CLI (v2) managed online deployment YAML schema

APPLIES TO: Azure CLI ml extension v2 (current)

The source JSON schema can be found at https://azuremlschemas.azureedge.net/latest/managedOnlineDeployment.schema.json.

Note

The YAML syntax detailed in this document is based on the JSON schema for the latest version of the ML CLI v2 extension. This syntax is guaranteed only to work with the latest version of the ML CLI v2 extension. You can find the schemas for older extension versions at https://azuremlschemasprod.azureedge.net/.

YAML syntax

Key Type Description Allowed values Default value
$schema string The YAML schema. If you use the Azure Machine Learning VS Code extension to author the YAML file, including $schema at the top of your file enables you to invoke schema and resource completions.
name string Required. Name of the deployment.

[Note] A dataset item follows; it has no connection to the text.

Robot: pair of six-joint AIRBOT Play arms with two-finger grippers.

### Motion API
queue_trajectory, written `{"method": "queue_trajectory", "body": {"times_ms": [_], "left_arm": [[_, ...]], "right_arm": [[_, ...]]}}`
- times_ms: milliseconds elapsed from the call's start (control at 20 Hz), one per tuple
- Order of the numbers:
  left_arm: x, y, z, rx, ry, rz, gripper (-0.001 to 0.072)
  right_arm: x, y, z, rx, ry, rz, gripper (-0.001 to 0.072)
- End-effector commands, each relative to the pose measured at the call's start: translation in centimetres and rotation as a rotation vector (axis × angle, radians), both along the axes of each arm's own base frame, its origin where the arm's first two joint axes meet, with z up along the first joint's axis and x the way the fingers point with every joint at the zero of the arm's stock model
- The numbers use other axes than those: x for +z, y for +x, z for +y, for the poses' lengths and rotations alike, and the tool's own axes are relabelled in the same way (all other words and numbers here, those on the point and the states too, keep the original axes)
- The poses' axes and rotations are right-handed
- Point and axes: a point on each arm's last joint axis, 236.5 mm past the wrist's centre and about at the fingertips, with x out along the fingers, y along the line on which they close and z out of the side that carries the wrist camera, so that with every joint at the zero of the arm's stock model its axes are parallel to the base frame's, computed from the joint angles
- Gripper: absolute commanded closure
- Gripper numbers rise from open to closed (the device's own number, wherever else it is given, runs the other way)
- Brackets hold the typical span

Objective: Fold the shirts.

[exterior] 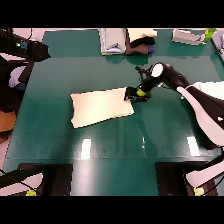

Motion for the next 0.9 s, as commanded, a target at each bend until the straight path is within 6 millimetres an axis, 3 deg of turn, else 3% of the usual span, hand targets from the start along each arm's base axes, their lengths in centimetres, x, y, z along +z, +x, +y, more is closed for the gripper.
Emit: {"method": "queue_trajectory", "body": {"times_ms": [0, 50, 150, 250, 350, 450, 500, 600, 700, 850], "left_arm": [[-0.3, -0.2, -0.2, -0.01, -0.002, 0.012, 0.0682], [-0.3, -0.2, -0.2, -0.011, -0.001, 0.011, 0.0682], [-0.3, -0.3, -0.2, -0.012, -0.001, 0.014, 0.0682], [-0.4, -0.4, -0.3, -0.015, -0.002, 0.021, 0.0682], [-0.3, -0.5, -0.8, -0.026, -0.02, 0.023, 0.0683], [-0.4, -0.9, -2.2, -0.062, -0.01, 0.021, 0.0683], [-0.3, -1.3, -3.5, -0.11, 0.002, 0.01, 0.0683], [0.0, -2.0, -6.6, -0.186, 0.004, -0.012, 0.0683], [0.4, -2.8, -9.3, -0.257, 0.004, -0.041, 0.0683], [1.1, -3.3, -12.0, -0.308, -0.013, -0.084, 0.0682]], "right_arm": [[-2.0, 0.2, 2.7, 0.016, 0.033, 0.041, 0.0019], [-2.5, 0.4, 3.2, 0.026, 0.032, 0.044, 0.0039], [-2.8, 0.9, 4.3, 0.043, 0.034, 0.032, 0.0229], [-2.2, 1.7, 5.2, 0.074, 0.039, -0.025, 0.0655], [-0.6, 3.0, 5.5, 0.067, 0.056, -0.079, 0.069], [2.5, 4.9, 4.2, 0.048, 0.056, -0.155, 0.0691], [4.7, 6.2, 2.4, 0.035, 0.033, -0.212, 0.0691], [9.5, 8.5, -3.0, -0.013, -0.043, -0.319, 0.0691], [14.0, 9.7, -10.3, -0.102, -0.14, -0.393, 0.0691], [17.9, 9.1, -22.0, -0.304, -0.237, -0.418, 0.0691]]}}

Naming rules are defined here.
description string Description of the deployment.
tags object Dictionary of tags for the deployment.
endpoint_name string Required. Name of the endpoint to create the deployment under.
model string or object The model to use for the deployment. This value can be either a reference to an existing versioned model in the workspace or an inline model specification.

To reference an existing model, use the azureml:<model-name>:<model-version> syntax.

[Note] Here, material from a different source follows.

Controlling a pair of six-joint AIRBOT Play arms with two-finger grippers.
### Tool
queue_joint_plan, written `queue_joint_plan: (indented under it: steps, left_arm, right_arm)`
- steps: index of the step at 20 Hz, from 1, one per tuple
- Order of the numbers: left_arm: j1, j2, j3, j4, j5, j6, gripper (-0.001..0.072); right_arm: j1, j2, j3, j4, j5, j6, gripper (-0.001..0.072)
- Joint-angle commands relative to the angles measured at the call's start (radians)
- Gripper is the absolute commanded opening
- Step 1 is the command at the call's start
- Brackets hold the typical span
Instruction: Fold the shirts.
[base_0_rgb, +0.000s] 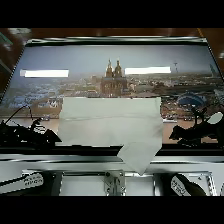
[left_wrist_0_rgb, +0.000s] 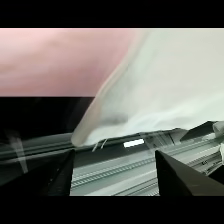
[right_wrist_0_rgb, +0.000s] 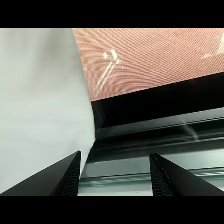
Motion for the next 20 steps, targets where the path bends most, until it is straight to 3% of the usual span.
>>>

To define a model inline, follow the Model schema.

As a best practice for production scenarios, you should create the model separately and reference it here.

This field is optional for custom container deployment scenarios.
model_mount_path string The path to mount the model in a custom container. Applicable only for custom container deployment scenarios. If the model field is specified, it's mounted on this path in the container.
code_configuration object Configuration for the scoring code logic.

This field is optional for custom container deployment scenarios.
code_configuration.code string Local path to the source code directory for scoring the model.
code_configuration.scoring_script string Relative path to the scoring file in the source code directory.
environment_variables object Dictionary of environment variable key-value pairs to set in the deployment container. You can access these environment variables from your scoring scripts.
environment string or object Required. The environment to use for the deployment. This value can be either a reference to an existing versioned environment in the workspace or an inline environment specification.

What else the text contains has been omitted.